[Activity]:
Copy the records below word for word. Stop after the line that contains "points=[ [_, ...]".

[Working data]:

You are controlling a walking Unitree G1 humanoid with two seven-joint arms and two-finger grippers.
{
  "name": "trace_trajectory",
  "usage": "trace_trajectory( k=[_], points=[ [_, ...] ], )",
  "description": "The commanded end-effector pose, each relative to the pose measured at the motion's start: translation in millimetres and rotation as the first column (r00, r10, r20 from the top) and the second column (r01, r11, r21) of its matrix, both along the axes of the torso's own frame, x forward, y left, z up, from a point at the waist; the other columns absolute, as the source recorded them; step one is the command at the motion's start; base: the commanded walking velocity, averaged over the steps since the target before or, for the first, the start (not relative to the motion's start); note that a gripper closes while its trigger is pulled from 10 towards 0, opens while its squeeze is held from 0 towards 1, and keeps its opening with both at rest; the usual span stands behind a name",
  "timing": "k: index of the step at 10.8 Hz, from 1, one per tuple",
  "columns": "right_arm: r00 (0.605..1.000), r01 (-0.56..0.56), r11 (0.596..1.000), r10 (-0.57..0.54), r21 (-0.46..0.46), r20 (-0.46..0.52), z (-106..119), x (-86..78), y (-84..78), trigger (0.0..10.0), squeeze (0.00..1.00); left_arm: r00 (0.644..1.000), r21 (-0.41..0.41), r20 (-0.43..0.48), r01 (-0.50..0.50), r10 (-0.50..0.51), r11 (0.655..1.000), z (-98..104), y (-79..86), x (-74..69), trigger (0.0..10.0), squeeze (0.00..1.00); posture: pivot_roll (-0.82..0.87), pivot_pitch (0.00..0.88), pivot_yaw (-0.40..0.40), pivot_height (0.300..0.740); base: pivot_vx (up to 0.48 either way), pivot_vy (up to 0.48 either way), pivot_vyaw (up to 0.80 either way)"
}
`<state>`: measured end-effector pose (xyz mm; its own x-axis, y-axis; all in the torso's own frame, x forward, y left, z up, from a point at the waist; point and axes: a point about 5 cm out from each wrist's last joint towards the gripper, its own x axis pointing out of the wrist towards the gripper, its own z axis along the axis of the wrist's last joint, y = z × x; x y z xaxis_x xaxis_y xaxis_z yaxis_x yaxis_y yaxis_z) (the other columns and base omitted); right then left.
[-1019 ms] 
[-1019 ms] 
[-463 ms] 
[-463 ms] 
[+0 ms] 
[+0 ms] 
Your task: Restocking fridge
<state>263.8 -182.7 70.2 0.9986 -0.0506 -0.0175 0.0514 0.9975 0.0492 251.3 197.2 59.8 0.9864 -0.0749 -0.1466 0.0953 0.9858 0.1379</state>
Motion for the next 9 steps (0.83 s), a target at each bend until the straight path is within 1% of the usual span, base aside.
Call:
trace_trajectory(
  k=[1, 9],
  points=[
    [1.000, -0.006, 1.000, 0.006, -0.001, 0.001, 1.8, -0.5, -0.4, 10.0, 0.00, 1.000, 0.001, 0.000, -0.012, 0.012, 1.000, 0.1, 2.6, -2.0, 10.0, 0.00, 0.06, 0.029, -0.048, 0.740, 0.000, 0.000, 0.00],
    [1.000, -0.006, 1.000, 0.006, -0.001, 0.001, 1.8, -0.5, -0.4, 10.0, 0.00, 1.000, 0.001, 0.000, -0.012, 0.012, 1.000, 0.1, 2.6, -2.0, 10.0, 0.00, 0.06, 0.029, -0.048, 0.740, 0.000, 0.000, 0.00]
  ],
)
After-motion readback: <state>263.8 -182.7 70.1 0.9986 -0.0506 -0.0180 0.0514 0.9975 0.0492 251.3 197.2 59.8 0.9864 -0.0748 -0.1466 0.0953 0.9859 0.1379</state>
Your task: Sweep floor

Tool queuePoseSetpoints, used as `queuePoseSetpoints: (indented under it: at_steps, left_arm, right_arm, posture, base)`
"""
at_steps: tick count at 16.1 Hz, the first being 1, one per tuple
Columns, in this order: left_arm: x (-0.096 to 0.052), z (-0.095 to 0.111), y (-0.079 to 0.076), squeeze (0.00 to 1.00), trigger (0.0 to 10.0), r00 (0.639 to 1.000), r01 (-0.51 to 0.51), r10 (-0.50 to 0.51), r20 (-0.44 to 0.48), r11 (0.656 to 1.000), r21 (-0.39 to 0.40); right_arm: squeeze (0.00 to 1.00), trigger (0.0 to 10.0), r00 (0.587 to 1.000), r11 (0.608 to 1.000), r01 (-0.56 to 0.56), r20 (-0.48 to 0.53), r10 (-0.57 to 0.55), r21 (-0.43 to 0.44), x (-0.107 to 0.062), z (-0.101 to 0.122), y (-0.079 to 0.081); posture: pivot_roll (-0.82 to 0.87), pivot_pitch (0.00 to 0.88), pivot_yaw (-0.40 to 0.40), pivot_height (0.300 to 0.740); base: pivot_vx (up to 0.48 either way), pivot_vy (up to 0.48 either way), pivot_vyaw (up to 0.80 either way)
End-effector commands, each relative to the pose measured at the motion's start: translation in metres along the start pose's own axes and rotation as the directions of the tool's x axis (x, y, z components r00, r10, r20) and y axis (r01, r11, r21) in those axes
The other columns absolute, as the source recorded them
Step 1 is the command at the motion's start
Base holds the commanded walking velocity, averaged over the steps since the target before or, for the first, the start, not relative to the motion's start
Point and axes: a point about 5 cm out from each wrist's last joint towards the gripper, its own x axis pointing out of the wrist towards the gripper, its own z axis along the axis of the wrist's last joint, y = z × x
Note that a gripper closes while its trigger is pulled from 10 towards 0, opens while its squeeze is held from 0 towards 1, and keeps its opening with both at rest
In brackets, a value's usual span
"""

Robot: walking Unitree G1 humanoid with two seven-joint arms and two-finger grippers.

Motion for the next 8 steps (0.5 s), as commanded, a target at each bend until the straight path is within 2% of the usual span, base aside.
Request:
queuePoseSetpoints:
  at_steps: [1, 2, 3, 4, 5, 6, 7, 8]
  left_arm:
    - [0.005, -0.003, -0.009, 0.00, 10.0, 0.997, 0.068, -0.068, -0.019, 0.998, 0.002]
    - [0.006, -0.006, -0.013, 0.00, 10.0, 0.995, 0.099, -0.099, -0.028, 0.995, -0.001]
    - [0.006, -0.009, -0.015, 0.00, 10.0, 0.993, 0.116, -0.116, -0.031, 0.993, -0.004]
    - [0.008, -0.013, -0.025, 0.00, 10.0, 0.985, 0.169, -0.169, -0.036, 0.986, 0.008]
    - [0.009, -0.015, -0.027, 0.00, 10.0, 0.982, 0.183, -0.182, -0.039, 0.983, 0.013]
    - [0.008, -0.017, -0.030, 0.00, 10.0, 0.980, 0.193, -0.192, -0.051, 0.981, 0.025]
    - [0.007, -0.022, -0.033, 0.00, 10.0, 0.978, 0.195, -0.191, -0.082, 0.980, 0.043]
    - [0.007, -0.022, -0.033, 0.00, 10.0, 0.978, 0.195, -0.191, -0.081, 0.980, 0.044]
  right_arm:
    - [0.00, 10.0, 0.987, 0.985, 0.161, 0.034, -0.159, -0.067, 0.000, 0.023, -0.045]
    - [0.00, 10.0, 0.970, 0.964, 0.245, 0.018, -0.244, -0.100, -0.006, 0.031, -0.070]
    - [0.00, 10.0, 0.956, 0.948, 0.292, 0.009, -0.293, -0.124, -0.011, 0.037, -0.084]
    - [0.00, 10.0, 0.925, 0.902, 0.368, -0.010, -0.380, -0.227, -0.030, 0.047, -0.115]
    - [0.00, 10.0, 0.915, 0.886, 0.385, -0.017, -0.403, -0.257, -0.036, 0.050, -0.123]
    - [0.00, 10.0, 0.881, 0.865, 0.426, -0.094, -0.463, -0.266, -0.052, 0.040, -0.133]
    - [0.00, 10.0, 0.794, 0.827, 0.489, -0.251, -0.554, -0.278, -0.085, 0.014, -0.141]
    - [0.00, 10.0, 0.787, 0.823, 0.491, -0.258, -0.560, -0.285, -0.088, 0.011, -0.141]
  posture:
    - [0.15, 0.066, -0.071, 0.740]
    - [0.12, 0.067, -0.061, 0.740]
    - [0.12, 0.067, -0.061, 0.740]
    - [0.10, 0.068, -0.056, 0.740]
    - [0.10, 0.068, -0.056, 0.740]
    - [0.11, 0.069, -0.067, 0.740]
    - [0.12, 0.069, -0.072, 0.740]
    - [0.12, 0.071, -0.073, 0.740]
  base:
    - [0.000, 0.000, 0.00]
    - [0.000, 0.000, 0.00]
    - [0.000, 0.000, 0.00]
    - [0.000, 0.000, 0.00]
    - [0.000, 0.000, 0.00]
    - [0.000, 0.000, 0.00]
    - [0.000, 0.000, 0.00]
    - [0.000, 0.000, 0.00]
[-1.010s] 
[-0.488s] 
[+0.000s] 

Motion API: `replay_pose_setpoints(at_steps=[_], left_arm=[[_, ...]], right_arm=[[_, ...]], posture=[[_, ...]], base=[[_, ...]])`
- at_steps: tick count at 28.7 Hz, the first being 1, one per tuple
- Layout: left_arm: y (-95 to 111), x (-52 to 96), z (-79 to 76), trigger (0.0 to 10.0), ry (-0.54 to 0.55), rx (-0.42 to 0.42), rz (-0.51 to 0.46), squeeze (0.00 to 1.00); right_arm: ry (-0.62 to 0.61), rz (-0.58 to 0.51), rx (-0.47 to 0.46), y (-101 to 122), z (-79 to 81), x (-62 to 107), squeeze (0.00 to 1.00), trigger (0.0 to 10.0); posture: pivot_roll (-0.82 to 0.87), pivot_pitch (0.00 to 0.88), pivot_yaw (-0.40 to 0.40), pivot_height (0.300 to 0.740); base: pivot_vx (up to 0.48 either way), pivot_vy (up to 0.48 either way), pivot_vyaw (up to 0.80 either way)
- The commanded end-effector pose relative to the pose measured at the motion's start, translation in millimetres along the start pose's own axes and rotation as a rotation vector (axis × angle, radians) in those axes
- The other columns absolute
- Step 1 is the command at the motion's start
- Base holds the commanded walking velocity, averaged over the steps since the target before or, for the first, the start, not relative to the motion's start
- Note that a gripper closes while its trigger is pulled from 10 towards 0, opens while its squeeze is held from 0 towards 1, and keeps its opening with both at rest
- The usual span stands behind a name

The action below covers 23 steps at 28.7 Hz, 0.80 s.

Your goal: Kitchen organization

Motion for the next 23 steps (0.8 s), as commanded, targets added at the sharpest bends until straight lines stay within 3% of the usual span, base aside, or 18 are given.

[Result of the task]:
You are controlling a walking Unitree G1 humanoid with two seven-joint arms and two-finger grippers.
{
  "name": "trace_trajectory",
  "usage": "trace_trajectory( k=[_], points=[ [_, ...] ], )",

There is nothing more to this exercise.